• _PROBLEM TO SOLVE_:
The word to look for is "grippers". Report every line of the entries below that has it.

##### SUPPLIED RECORDS

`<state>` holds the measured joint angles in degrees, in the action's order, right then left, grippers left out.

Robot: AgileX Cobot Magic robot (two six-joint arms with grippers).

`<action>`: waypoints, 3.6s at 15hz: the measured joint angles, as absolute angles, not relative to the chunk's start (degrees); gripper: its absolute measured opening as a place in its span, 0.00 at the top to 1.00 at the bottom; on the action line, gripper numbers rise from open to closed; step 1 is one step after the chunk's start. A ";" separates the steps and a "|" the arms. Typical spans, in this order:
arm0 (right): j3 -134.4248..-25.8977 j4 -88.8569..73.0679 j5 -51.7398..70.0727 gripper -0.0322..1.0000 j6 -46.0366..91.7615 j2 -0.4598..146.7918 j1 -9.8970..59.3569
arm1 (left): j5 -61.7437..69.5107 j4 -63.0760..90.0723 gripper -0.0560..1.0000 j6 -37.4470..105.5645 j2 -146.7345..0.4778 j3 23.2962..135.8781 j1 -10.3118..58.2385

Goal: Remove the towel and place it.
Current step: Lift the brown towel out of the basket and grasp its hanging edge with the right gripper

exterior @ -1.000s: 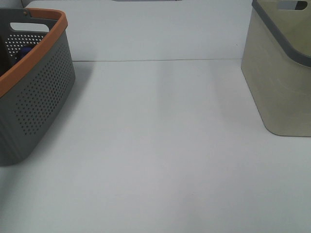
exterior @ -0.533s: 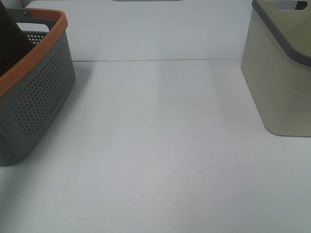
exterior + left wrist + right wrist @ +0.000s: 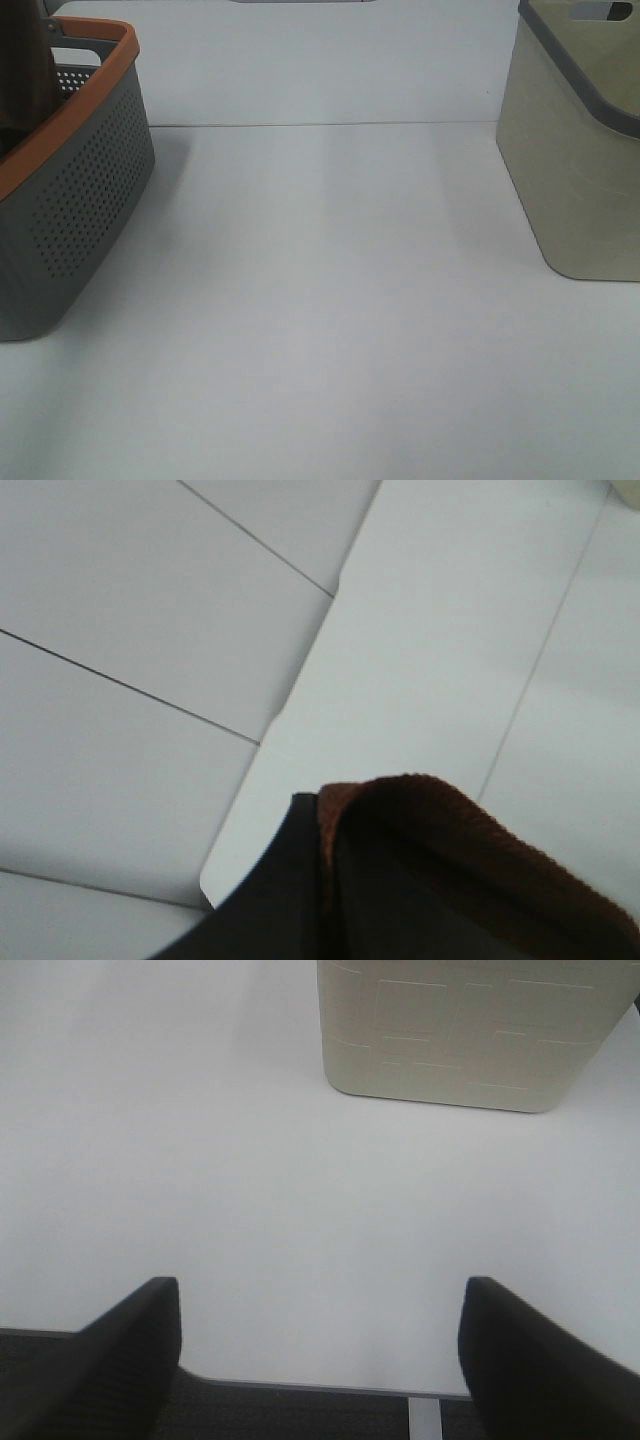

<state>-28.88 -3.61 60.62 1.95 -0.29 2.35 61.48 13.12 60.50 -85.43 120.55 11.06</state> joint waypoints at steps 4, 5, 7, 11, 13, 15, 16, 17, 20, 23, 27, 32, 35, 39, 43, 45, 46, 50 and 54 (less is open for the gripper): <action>-28.88 -3.95 60.62 0.23 1.95 -0.29 2.35 | 53.80 13.01 0.95 58.27 -86.52 121.18 18.33; -28.88 -5.04 60.50 0.23 1.95 -0.29 2.35 | 53.51 12.89 0.95 57.93 -87.61 121.30 20.17; -28.88 -7.68 60.33 0.23 2.41 -0.29 2.35 | 53.92 10.31 0.95 56.09 -91.50 121.30 24.29; -28.88 -9.68 60.33 0.23 2.58 -0.29 2.35 | 54.60 -4.18 0.95 48.59 -100.90 121.30 35.01; -28.88 -9.91 60.16 0.23 2.58 -0.29 2.35 | 54.60 -9.00 0.95 46.41 -103.76 121.30 38.67; -28.88 -10.77 60.16 0.23 3.95 1.26 2.35 | 54.55 -10.08 0.95 45.32 -105.77 121.30 40.91; -29.11 -11.17 60.16 0.23 5.39 3.09 2.35 | 54.55 -10.08 0.95 45.15 -106.46 121.30 41.65; -29.22 -11.63 60.05 0.23 6.36 4.24 2.35 | 54.55 -10.08 0.95 45.15 -106.63 121.30 41.88; -29.85 -15.76 57.64 0.23 13.24 11.57 2.35 | 54.60 -9.45 0.95 44.52 -107.31 121.30 42.69; -29.91 -29.16 51.68 0.23 27.33 19.94 2.35 | 54.60 -9.11 0.95 43.89 -107.31 121.30 42.74; -29.91 -45.61 45.72 0.23 42.63 28.13 2.35 | 54.60 -8.94 0.95 43.89 -107.31 121.30 42.74; -29.91 -71.56 39.82 0.23 67.32 45.03 2.35 | 54.72 -8.71 0.95 43.83 -107.31 121.30 42.74; -29.91 -80.27 39.02 0.23 77.64 54.32 2.35 | 54.77 -8.59 0.95 43.83 -107.31 121.30 42.74; -29.91 -94.48 37.30 0.23 95.97 69.67 2.35 | 54.77 -8.42 0.95 44.06 -107.31 121.30 42.74; -35.18 -98.78 35.52 0.23 111.61 83.71 2.35 | 55.75 -8.37 0.95 45.66 -107.31 121.30 42.80; -38.73 -99.01 37.36 0.23 112.30 86.00 2.35 | 56.61 -8.37 0.95 47.56 -107.31 121.30 42.80; -39.94 -99.12 39.13 0.23 113.33 87.15 2.35 | 56.89 -8.19 0.95 47.78 -107.31 121.30 42.80; -41.71 -99.06 41.77 0.23 117.91 91.85 3.90 | 56.78 -7.39 0.95 48.01 -107.31 121.30 42.80; -45.72 -99.12 32.77 0.23 119.29 96.43 9.34 | 56.95 -7.28 0.95 48.01 -107.31 121.30 42.80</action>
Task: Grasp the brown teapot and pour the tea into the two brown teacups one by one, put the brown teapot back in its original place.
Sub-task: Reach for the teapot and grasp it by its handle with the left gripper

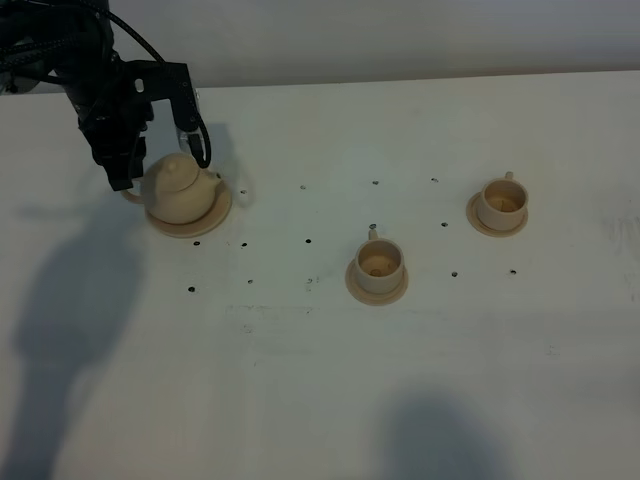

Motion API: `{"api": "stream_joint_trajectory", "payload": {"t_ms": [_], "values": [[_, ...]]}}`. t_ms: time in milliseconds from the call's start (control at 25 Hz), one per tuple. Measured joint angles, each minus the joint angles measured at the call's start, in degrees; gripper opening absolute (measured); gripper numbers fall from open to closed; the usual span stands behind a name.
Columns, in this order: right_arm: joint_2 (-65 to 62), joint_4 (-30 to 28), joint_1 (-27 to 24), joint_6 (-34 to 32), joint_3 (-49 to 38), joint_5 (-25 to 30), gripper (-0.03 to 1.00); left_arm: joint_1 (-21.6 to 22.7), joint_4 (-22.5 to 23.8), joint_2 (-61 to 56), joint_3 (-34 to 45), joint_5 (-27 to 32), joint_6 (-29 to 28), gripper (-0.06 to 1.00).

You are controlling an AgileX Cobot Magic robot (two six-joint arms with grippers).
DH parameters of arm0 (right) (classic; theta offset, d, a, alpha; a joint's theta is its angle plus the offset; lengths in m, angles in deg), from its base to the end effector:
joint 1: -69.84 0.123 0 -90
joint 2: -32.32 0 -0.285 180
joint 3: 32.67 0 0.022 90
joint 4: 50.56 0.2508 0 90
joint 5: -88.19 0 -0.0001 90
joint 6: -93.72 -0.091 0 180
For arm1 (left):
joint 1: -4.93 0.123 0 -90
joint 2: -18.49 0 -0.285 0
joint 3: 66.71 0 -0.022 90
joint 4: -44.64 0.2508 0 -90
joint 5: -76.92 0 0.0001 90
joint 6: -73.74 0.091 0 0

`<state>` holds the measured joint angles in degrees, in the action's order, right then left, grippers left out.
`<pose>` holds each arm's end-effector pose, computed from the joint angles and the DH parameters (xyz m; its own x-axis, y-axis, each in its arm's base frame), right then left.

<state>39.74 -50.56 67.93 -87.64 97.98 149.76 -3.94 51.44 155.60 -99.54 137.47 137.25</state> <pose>-0.0048 0.0002 0.2724 -0.4735 0.0395 -0.8799 0.0446 0.9988 0.0209 0.4768 -0.0649 0.1891 -0.2581 0.9660 -0.0125 0.9259 0.2510 0.2824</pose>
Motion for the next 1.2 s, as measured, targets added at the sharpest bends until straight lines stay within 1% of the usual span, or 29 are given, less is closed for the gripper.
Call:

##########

• _THE COMPLETED TASK_:
`<state>` holds the measured joint angles in degrees, in the action's order, right then left, grippers left out.
Robot: AgileX Cobot Magic robot (two six-joint arms with grippers).
You are controlling an AgileX Cobot Magic robot (two six-joint arms with grippers).
`<state>` holds the measured joint angles in degrees, in the action's order, right then left, grippers left out.

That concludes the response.